What needs to be done: Scan the entries for the word "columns" and return every line that has it.

Provided records:
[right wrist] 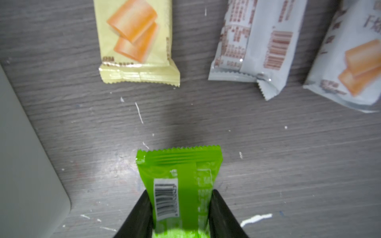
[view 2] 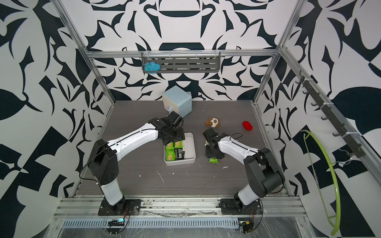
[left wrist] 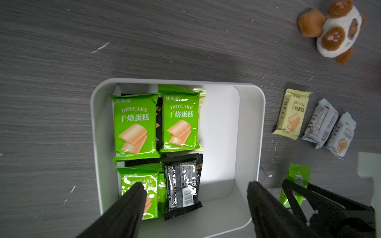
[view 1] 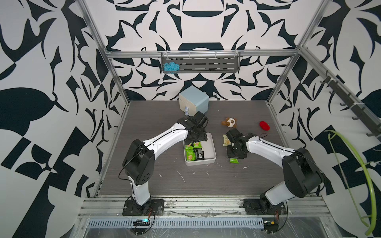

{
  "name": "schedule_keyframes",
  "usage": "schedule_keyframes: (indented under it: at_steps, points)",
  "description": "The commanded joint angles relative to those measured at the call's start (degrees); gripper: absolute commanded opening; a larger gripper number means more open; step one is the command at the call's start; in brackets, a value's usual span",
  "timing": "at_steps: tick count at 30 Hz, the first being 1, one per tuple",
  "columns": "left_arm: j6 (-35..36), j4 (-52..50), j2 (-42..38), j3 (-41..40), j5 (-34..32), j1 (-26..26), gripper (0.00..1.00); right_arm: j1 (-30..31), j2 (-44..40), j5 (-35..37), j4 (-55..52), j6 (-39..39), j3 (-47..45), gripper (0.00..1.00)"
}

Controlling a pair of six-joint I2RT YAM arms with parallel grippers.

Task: Take the cookies out of the storage box
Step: Place the cookie at the center of the board.

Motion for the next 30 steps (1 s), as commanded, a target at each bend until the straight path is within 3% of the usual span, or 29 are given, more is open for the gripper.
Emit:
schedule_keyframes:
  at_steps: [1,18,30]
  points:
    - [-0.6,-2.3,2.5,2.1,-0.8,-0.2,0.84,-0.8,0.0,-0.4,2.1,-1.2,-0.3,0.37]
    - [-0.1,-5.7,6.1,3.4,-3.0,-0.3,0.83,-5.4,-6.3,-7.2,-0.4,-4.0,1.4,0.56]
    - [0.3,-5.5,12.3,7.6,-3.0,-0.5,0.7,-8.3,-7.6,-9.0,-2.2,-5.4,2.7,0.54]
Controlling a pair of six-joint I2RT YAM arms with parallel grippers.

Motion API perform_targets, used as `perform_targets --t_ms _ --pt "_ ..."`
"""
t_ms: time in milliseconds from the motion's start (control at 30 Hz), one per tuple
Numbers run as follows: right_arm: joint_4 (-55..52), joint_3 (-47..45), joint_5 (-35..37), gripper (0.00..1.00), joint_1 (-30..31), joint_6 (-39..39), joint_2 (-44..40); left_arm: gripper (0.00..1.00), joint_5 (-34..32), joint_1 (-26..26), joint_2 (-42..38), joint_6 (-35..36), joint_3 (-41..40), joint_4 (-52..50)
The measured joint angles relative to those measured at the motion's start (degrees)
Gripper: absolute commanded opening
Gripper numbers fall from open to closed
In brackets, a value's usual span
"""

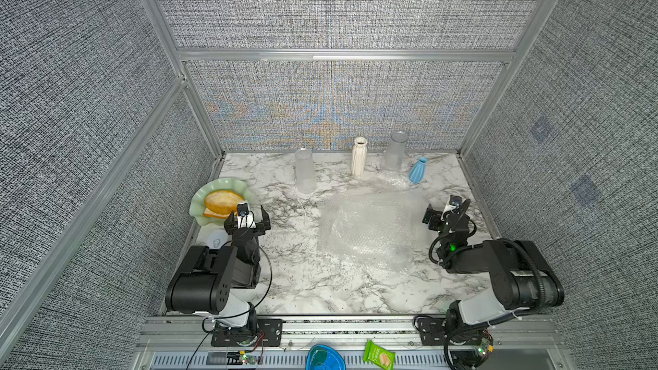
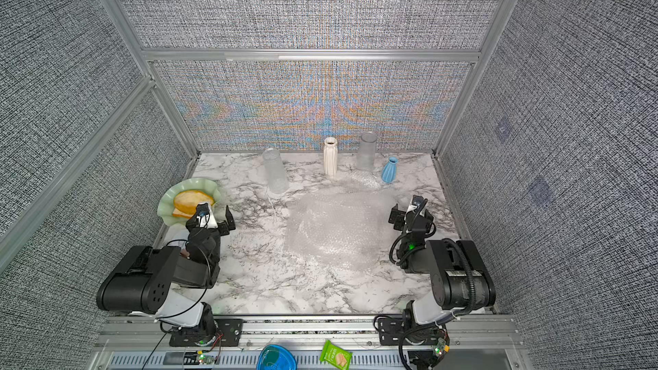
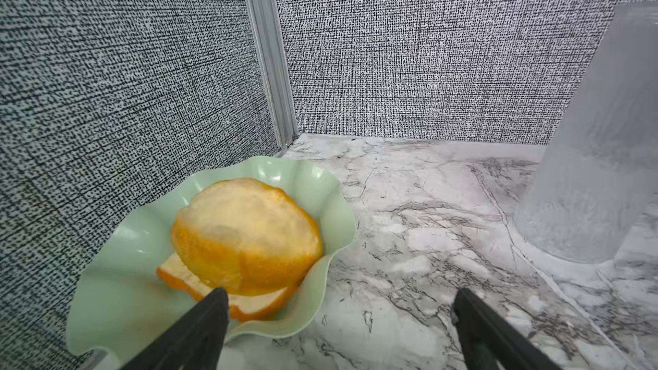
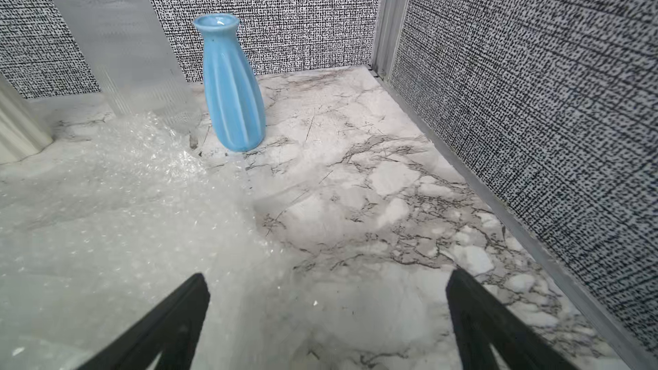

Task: Unwrap the vase from the bubble wrap
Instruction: Reset both arms

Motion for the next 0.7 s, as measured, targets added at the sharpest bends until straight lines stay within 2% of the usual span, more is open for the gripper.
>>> perform_targets --t_ms 700 --pt "0.0 0.0 0.4 0.99 0.0 0.0 0.0 1.0 0.0 -0.1 0.4 0.0 0.6 0.0"
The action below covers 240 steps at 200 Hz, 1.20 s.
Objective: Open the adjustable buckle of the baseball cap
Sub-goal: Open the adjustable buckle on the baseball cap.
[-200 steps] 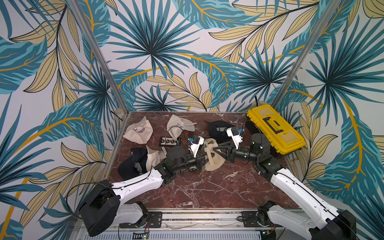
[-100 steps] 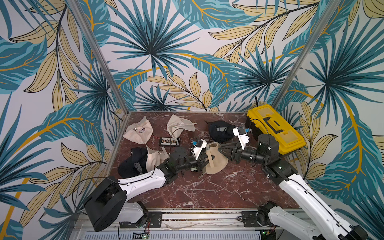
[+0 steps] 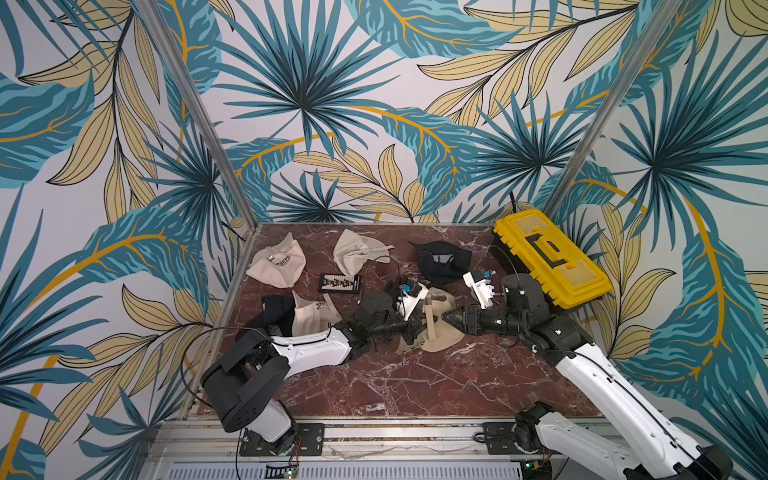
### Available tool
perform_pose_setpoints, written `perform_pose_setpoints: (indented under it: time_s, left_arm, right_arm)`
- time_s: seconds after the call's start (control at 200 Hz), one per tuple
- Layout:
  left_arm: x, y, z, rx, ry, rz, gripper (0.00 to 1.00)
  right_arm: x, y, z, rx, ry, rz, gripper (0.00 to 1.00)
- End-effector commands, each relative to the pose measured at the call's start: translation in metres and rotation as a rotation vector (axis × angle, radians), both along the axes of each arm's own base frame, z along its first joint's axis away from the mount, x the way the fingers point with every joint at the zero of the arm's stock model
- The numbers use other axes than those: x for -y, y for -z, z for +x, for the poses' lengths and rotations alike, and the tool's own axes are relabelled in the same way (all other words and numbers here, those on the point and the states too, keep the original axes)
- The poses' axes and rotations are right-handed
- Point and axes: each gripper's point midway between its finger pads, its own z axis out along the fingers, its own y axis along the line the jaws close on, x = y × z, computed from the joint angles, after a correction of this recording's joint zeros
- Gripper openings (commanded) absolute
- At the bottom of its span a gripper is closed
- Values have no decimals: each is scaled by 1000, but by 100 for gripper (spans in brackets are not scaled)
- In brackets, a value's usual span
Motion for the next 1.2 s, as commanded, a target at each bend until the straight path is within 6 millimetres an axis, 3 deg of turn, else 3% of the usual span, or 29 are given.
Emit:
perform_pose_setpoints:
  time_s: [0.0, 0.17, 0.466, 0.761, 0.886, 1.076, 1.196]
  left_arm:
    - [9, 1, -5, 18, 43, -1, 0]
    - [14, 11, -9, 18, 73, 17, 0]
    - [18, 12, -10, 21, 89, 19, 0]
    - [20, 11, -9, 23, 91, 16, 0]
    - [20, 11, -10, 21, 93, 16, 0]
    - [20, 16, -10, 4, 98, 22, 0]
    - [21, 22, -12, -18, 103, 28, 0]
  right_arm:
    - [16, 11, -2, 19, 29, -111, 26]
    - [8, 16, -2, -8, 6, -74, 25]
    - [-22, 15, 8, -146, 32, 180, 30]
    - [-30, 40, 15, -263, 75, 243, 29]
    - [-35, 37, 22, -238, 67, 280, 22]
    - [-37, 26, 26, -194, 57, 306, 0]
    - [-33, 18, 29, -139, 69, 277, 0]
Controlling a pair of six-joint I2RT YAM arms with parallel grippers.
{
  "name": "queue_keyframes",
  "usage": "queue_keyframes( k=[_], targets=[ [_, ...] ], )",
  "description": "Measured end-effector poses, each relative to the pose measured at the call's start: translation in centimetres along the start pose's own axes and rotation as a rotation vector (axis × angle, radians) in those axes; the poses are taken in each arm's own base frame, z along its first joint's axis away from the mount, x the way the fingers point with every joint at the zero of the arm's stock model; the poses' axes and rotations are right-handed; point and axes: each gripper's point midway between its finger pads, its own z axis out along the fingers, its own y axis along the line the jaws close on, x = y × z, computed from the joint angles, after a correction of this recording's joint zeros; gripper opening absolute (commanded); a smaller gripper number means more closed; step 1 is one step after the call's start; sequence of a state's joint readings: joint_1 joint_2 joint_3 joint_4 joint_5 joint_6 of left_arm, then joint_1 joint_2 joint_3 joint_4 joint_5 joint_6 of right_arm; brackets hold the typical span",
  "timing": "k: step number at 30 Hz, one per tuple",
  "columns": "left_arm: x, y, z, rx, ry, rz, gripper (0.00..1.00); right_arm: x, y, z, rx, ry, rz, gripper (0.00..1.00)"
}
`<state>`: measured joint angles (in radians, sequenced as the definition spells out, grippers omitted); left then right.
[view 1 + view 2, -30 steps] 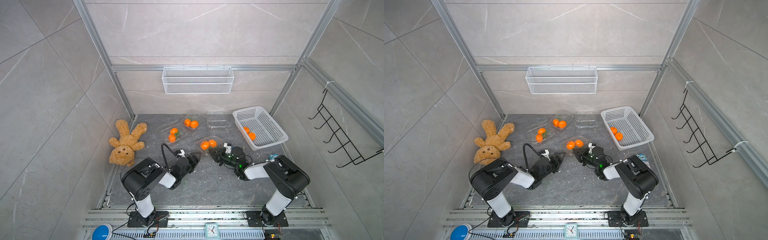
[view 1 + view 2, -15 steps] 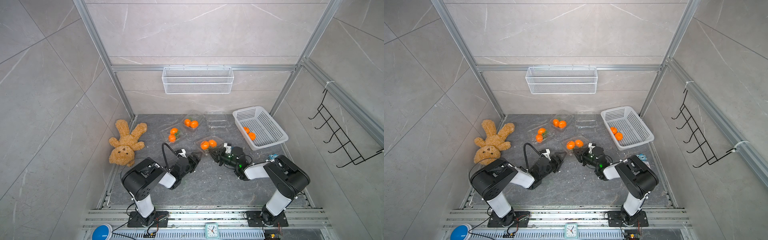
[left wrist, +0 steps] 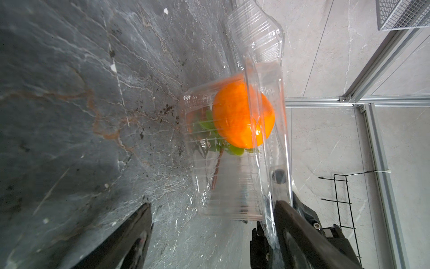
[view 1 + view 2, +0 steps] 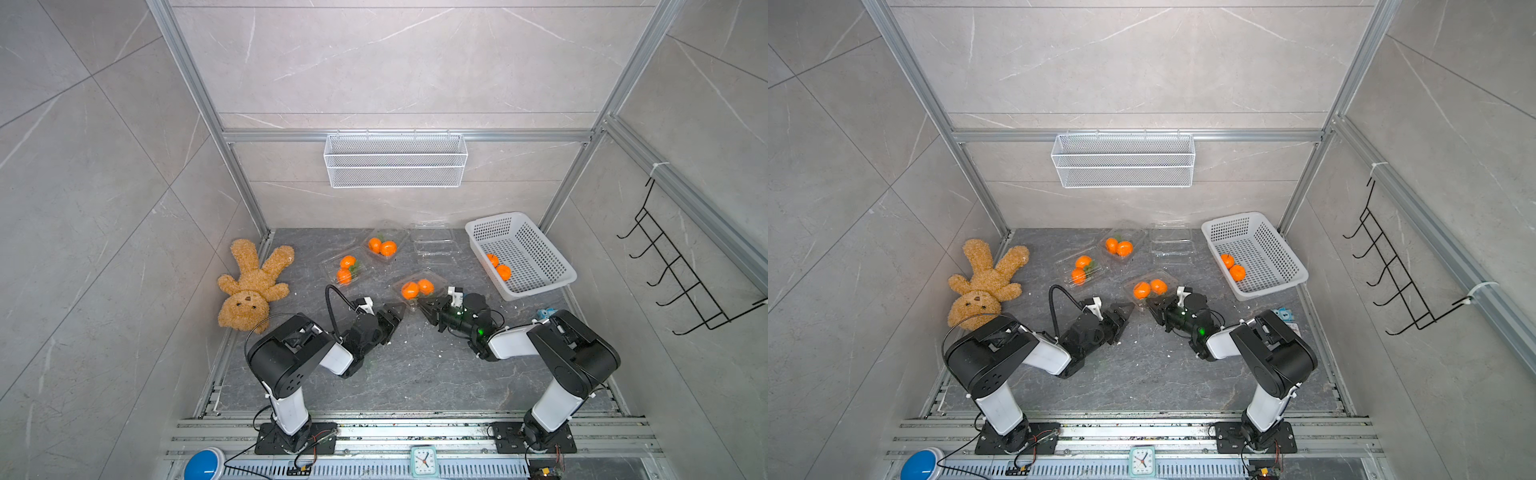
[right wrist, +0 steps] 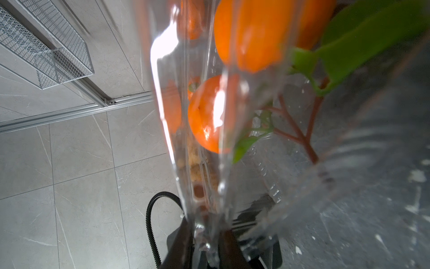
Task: Take oranges out of containers
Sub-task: Open the packing box at the center of the board.
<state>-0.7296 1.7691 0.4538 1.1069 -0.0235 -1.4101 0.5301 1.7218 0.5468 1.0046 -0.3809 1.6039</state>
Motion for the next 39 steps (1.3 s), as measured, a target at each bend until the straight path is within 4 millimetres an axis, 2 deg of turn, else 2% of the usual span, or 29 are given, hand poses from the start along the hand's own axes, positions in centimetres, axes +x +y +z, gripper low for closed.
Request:
queue_keyframes(
  k=[39],
  targets=[
    [-0.24, 0.22, -0.17, 0.001, -0.014, -0.012, 0.83, 0.05, 0.25, -0.10, -0.004, 0.001, -0.002, 0.20]
  ],
)
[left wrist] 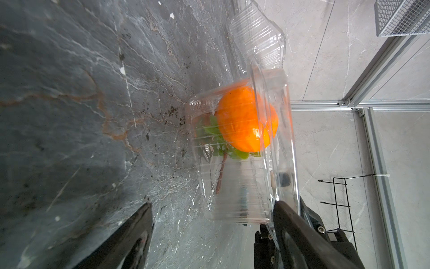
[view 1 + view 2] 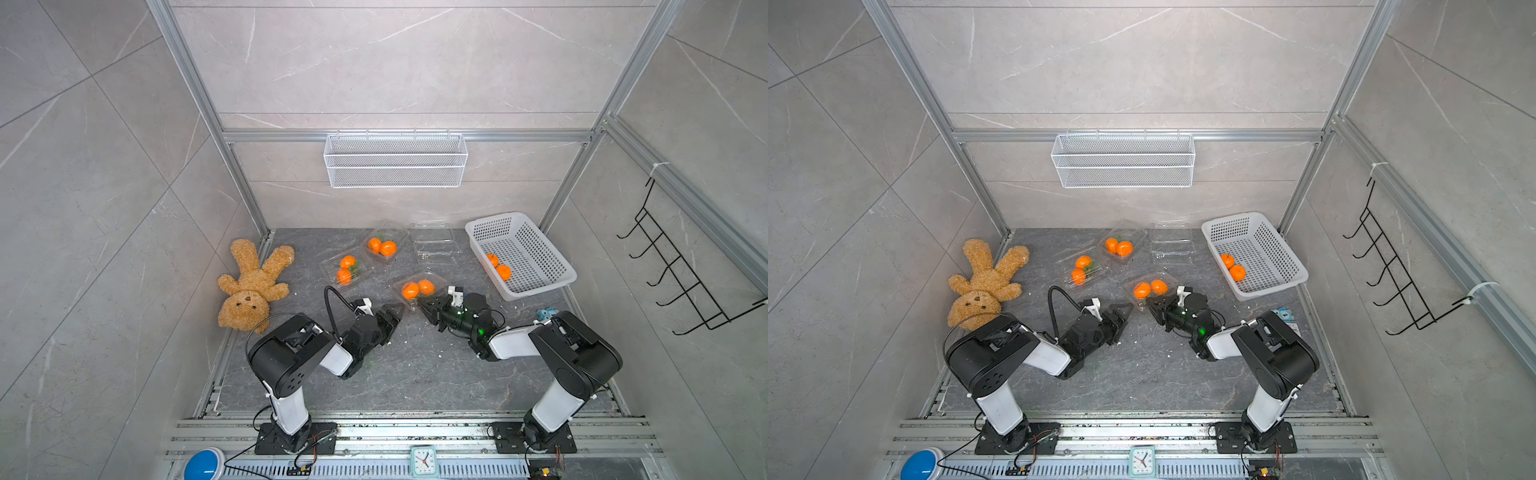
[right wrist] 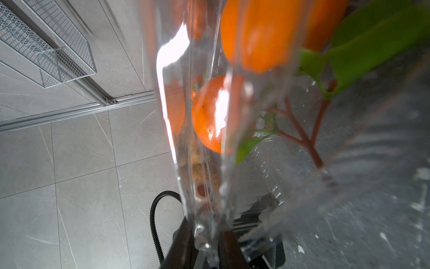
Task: Take oranges out of containers
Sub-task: Open the packing box at the center of the board.
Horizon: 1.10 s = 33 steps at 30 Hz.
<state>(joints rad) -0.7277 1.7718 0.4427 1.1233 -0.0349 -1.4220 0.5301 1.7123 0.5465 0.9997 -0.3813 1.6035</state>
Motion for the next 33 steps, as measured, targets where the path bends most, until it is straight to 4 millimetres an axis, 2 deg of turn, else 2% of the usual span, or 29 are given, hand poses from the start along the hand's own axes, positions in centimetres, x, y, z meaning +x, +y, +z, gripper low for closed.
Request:
queue_keyframes(
  k=[7, 18, 26, 31, 33],
  targets=[
    [0.0, -0.2, 0.4, 0.005, 0.001, 0.000, 0.83, 0.0, 0.0, 0.0, 0.000, -0.001, -0.008, 0.20],
    [0.2, 0.7, 1.1, -0.013, 0.010, -0.011, 0.82, -0.2, -0.1, 0.0, 0.007, -0.010, -0.030, 0.20],
    [0.2, 1.2, 1.2, -0.026, 0.010, -0.020, 0.82, 0.5, 0.8, 0.8, -0.010, 0.001, -0.047, 0.20],
    [0.3, 1.3, 1.4, -0.026, 0.012, -0.020, 0.82, 3.0, 1.4, 2.1, -0.023, 0.079, -0.064, 0.20],
    [0.2, 1.3, 1.4, -0.028, 0.012, -0.020, 0.82, 3.4, 1.6, 2.4, -0.027, 0.092, -0.068, 0.20]
  ],
)
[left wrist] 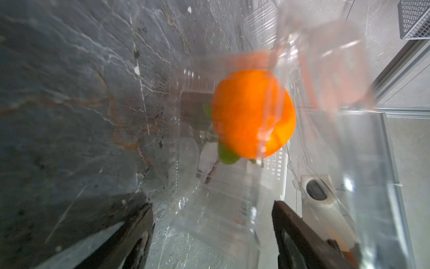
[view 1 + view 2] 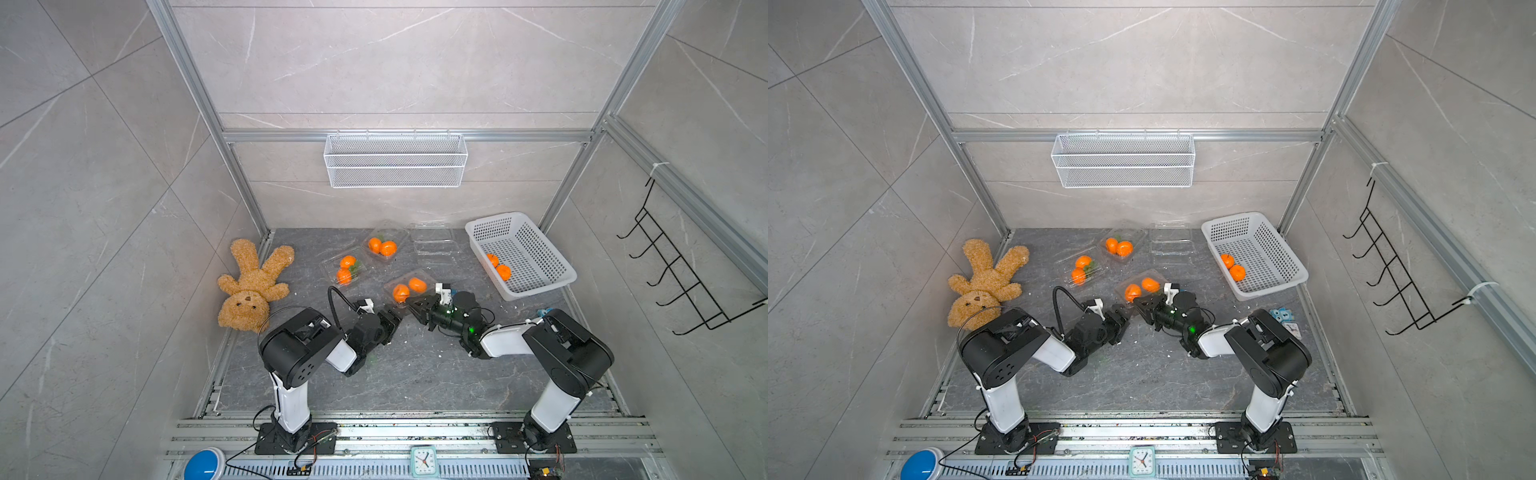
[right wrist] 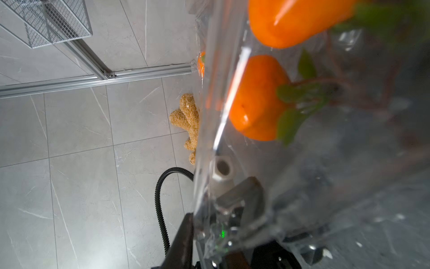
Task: Take oranges out of containers
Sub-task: Open the packing box at the center of the board.
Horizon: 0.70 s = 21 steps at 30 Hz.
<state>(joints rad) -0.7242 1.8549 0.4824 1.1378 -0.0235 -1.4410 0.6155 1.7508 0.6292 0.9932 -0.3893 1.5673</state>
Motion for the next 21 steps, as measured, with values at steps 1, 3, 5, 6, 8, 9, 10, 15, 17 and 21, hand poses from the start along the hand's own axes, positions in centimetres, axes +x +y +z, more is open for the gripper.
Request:
queue_keyframes(
  k=[1, 3, 5, 6, 8, 9, 10, 15, 17, 21],
  targets=[
    [0.0, 0.0, 0.0, -0.001, 0.000, 0.000, 0.82, 0.1, 0.1, 0.1, -0.001, 0.002, -0.001, 0.20],
    [0.0, 0.0, 0.0, -0.001, 0.000, -0.003, 0.82, 0.0, 0.0, 0.2, -0.002, 0.002, -0.001, 0.21],
    [0.0, 0.0, 0.0, -0.001, 0.001, -0.006, 0.82, 0.0, 0.0, 0.2, -0.001, 0.002, -0.001, 0.22],
    [0.0, 0.0, 0.0, -0.001, 0.000, -0.007, 0.82, 0.0, 0.0, 0.3, -0.002, 0.003, -0.002, 0.24],
    [0.0, 0.0, 0.0, -0.001, 0.000, -0.007, 0.82, 0.0, 0.1, 0.4, 0.000, 0.006, -0.008, 0.29],
    [0.0, 0.1, 0.0, -0.001, 0.000, -0.007, 0.82, 0.0, 0.2, 0.5, 0.003, 0.008, -0.013, 0.30],
    [0.0, 0.1, 0.0, -0.002, 0.000, -0.007, 0.82, 0.1, 0.2, 0.6, 0.010, 0.013, -0.018, 0.33],
    [-0.5, 0.6, -0.8, -0.016, -0.010, -0.012, 0.82, 0.2, 1.0, 1.0, 0.052, 0.029, -0.073, 0.45],
    [-0.9, 0.7, -1.3, -0.022, -0.018, -0.015, 0.82, 0.1, 2.0, 0.9, 0.063, 0.032, -0.112, 0.51],
    [-2.0, 0.3, -2.2, -0.031, -0.039, -0.020, 0.82, -0.5, 4.1, 0.9, 0.071, 0.034, -0.181, 0.63]
  ],
)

Result:
  "columns": "left_arm: j6 (-35..36), j4 (-52..50), j2 (-42..38), j3 (-41..40), j5 (-34..32), j1 (-26..26), gripper (0.00..1.00); right_arm: j1 (-30..31), j2 (-44..40), j5 (-35..37), j4 (-55..52), j6 (-39..39), j3 (-47..45), gripper (0.00..1.00)"
  "columns": "left_arm: x, y, z, rx, ry, rz, gripper (0.00..1.00); right_arm: x, y, z, rx, ry, rz, gripper (0.00..1.00)"

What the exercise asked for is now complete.